# My buddy just bought a Diablo....



## G_rizzle (May 20, 2004)

Pictures of me behind the wheel but here are a few that he snapped the other day. He will be by at the end of the month...I can't wait to go for a ride.


----------



## nickinboston (Sep 7, 2001)

*Re: My buddy just bought a Diablo.... (G_rizzle)*

nice man! they had one of thos parked out in front of the Ferrari dealership here in Greenwich. They're sick!


----------



## G_rizzle (May 20, 2004)

*Re: My buddy just bought a Diablo.... (nickinboston)*


_Quote, originally posted by *nickinboston* »_nice man! they had one of thos parked out in front of the Ferrari dealership here in Greenwich. They're sick!

He will be by for the golf tournament at the end of August....I don't know what I am looking forward to more...the tourney or taking a ride in the car!
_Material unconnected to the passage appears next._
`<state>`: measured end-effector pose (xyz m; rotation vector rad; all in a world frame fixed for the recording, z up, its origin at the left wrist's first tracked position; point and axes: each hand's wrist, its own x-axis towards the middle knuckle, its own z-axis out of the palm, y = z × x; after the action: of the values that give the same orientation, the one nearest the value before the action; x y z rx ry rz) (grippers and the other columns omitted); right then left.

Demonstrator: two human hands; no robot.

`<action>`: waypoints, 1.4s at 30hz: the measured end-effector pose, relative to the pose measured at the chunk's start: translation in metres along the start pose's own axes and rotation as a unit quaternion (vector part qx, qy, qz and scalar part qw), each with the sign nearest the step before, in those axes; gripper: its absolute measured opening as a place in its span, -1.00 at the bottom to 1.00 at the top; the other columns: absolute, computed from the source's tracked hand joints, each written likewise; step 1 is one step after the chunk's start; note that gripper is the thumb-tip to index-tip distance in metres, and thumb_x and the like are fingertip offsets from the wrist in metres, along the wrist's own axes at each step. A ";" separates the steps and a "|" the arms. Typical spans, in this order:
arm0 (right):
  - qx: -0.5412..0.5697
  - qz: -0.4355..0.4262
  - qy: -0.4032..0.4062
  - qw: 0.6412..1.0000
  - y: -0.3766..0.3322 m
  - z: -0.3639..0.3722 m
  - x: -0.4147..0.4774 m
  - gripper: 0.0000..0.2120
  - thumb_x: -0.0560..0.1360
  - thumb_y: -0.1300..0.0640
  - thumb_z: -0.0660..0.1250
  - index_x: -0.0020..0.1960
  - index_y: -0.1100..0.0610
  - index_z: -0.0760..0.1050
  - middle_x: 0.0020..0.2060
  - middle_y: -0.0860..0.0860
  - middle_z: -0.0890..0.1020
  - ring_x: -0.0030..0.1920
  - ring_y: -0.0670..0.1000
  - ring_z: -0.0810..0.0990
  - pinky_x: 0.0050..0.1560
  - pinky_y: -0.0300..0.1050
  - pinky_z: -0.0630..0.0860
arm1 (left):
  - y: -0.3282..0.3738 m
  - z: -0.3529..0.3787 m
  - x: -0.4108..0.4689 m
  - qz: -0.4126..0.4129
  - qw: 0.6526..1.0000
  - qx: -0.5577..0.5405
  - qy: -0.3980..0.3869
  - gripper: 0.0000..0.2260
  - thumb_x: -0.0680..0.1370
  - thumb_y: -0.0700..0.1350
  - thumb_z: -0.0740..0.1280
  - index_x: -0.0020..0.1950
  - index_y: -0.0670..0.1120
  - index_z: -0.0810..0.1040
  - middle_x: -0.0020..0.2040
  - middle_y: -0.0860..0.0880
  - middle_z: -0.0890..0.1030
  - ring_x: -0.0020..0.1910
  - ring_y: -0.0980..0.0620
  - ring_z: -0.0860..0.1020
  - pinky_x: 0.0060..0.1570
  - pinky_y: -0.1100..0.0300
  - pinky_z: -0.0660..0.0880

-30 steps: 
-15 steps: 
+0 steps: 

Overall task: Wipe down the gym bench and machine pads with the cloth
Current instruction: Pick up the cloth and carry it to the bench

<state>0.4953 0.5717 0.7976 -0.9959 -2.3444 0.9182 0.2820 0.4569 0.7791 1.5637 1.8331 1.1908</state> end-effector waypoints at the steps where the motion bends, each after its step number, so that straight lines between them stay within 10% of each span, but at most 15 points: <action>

Certainly I will snap some pics... http://****************.com/smile/emthup.gif


----------



## My Bora 1.8t (Aug 9, 2003)

*Re: My buddy just bought a Diablo.... (G_rizzle)*

nice!!


----------



## Kooky (Apr 27, 2004)

*Re: My buddy just bought a Diablo.... (nickinboston)*

i used to drive by that dealership everyday on the post road on the way to work and drool


----------



## SICKGLX (Jun 21, 2004)

*Re: My buddy just bought a Diablo.... (Kooky)*

nice car http://****************.com/smile/emthup.gif


----------



## Sir Biggz (Aug 12, 2003)

*Re: My buddy just bought a Diablo.... (G_rizzle)*

6.0's are AWESOME, I'm a big fan of the red and also the brown. http://****************.com/smile/emthup.gif


----------



## RuffDice (Aug 1, 2002)

*Re: My buddy just bought a Diablo.... (Sir Biggz)*

psssh... that thing is ugly, underpowered, and too big.


----------



## zero666cool (Apr 17, 2004)

*Re: My buddy just bought a Diablo.... (RuffDice)*


_Quote, originally posted by *RuffDice* »_psssh... that thing is ugly, underpowered, and too big.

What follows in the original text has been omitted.